If caravans are not going to buy preserved foods, on the basis that foods are grown and preserved for local use and won't survive transit, then they also cannot bring any foods. That ought to apply to booze as well, because beers and wines did not travel well in barrels and casks. That is why so many local "labels" sprang up. We had to wait until modern times to make beers and wines so bland and tasteless that they won't suffer from being delivered by UPS (company slogan: "If it was damaged in transit then it wasn't packaged well enough").
It seems then that the only food-related things the caravan can carry are seeds, spices, and salt, which is again historically accurate. Marco Polo didn't bring back cellophane packages of pasta. He brought back the idea of pasta, and possibly the spices with which to season the sauces. The life-saving effects of the first caravan in spring, after a tantrum spiral killed off all but a man and two boys, will therefore be greatly reduced. Of course, caravans in European history were long-distance travellers. Local villages carried produce to nearby large cities, for sale. Perhaps the Elves are to be considered as natives living in the woods, trading their harvested nuts and berries to the Dwarven settlers in return for beads made of stone. Then what are the Humans? And how close is the parent Dwarven civilization?
I am all for greater variety in food preparation. It would require that we be able to make our own reactions involving food in containers. Once that is done, we can make our own custom workshops that create edible foods. It would be easier if there was an edible food type raw file other than the blanket "2=biscuit, 3=stew, 4=roast". However, there needs to be a simpler underlying mode in which beginning players can learn the game. And as long as there is a simpler underlying mode, such as living entirely on plump helmets and water, people who don't like to bother with the cooking aspect can leave it that way.
No one should be forced to play with a complicated food system if they don't want to, or with any other aspect of the game that they dislike. The introduction of randomly constituted Forgotten Beasts and Fun House Clowns comes close to violating that principle for me with regards to combat, because I can't change the raw files to prevent them from being a hazard. This effectively closes off magma to me in the game because I simply don't ever get my military up and running in time to defend against those things. I had already given up adamantine, which didn't bother me since it was only used for combat purposes unless there was a mandate. I wouldn't like the same thing to be done to me in the food arena, ie, the removal of free choice in how I play the game. As long as your proposed improvements leave loopholes for those who don't want to use them, I don't see that they hurt anything and they might actually improve recipies.

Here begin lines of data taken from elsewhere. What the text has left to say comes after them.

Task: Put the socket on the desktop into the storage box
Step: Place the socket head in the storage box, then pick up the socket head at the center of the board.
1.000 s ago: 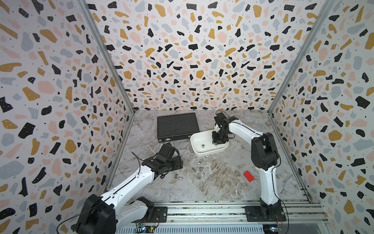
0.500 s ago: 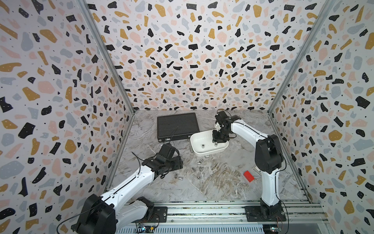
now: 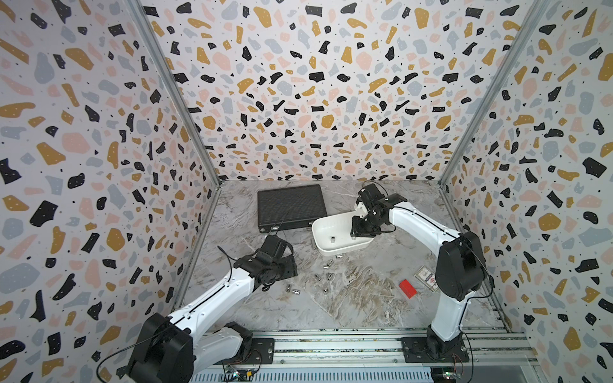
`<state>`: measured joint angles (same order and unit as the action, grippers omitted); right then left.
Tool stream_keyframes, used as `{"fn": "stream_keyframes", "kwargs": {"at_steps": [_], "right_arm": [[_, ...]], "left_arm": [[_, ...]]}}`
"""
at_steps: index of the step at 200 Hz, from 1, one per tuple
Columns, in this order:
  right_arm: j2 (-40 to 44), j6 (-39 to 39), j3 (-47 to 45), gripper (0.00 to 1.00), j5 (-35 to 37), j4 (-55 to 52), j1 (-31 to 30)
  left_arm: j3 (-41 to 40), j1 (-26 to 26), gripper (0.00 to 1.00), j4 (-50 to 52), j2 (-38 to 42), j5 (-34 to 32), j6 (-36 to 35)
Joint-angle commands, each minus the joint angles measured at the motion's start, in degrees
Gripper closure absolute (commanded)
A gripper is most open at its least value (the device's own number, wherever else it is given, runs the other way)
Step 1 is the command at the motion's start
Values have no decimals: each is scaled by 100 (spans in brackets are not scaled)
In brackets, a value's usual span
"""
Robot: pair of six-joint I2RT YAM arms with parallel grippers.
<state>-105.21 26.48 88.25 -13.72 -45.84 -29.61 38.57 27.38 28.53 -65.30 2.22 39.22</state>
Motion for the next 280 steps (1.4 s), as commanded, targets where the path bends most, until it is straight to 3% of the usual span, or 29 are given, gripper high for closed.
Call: {"fn": "stream_keyframes", "kwargs": {"at_steps": [1,159,280], "right_arm": [[465,-132,-234,62,-132,143,-85],[2625,-1064,-2531,63,-820,1371,-834],[2906,-1641,-2750,63,-712,1621,-1854]], "left_arm": [[253,-43,31,108,-94,-125,-56],[676,-377,34,469,-874,-566,-239],[975,-697,44,109,-2081,-555,-335]]}}
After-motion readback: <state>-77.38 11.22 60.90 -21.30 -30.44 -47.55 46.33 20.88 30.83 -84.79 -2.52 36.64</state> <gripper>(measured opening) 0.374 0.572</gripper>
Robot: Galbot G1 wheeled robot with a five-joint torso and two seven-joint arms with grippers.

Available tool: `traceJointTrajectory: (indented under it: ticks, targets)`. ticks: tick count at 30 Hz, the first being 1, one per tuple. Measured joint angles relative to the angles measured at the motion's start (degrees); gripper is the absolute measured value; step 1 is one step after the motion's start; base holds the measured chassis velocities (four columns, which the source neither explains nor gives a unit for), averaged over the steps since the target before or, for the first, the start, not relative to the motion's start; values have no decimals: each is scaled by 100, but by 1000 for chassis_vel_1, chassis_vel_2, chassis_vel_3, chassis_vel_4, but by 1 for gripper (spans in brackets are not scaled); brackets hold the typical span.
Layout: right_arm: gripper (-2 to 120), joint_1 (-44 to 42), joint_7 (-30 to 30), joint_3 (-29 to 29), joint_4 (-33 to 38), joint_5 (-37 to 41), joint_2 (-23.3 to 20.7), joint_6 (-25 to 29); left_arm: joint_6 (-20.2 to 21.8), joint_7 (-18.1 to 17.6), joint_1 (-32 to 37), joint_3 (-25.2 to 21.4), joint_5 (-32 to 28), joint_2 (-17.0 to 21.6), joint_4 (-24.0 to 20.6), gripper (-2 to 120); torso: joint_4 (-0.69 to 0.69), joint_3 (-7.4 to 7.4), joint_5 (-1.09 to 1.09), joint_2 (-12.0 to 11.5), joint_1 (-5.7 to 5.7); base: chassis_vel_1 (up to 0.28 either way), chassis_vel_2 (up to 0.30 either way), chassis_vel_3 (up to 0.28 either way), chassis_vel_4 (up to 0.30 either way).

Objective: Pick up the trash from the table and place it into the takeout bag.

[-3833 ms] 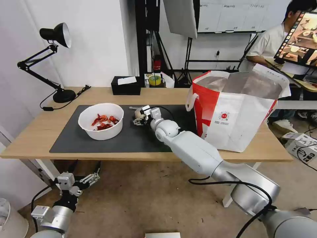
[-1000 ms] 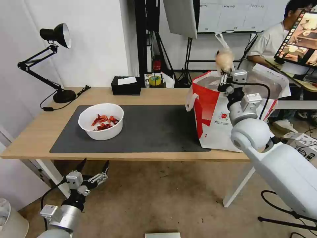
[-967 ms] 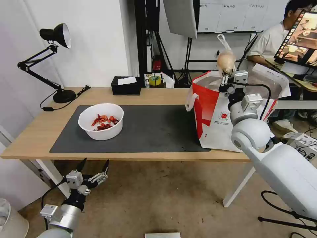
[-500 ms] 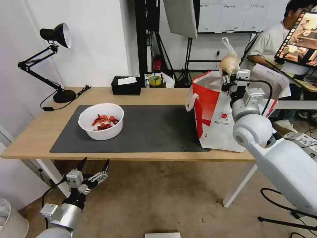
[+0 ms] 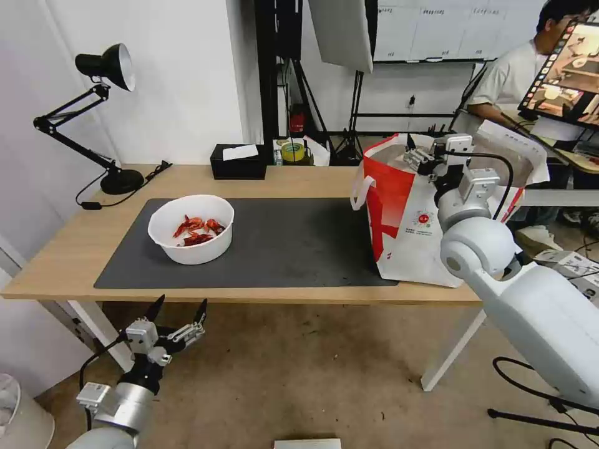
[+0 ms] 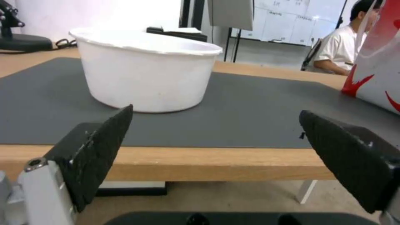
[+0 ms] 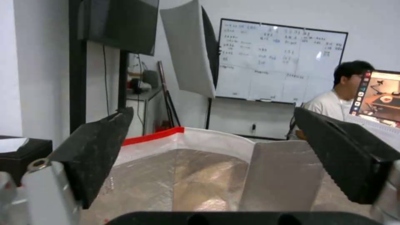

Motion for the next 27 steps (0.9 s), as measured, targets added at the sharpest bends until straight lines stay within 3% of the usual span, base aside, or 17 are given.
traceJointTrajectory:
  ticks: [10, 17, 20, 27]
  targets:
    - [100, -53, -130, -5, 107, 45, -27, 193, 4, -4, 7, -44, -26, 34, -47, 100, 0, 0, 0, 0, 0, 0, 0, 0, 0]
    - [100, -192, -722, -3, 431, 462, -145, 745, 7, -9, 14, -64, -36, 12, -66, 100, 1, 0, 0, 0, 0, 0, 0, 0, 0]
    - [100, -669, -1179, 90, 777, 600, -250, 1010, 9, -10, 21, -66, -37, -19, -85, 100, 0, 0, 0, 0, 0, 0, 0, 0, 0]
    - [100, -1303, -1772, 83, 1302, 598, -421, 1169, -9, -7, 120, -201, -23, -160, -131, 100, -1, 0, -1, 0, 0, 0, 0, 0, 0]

A side-note on loopholes. DF is a single-player game. There is no point in hunting down "exploits" in a single-player game, because we aren't in competition with each other. We are playing the game for individual fun and satisfaction. If people join a contest then there must be rules and then can be cheating and "exploits". Otherwise, there is just "my set of conditions" for each person.
Edit: Not all of us think "losing is fun". We don't mind that Tarn Adams uses that for a slogan. We appreciate that he gives us methods by which we don't have to lose, so we are not forced to lose in order to start a new fortress, which is in fact a lot of fun. The broad-based appeal of DF is due to its flexibility. It has always amazed me that this forum can contain the broad spectrum of attitudes that it does, but somehow Bay12Games makes it work.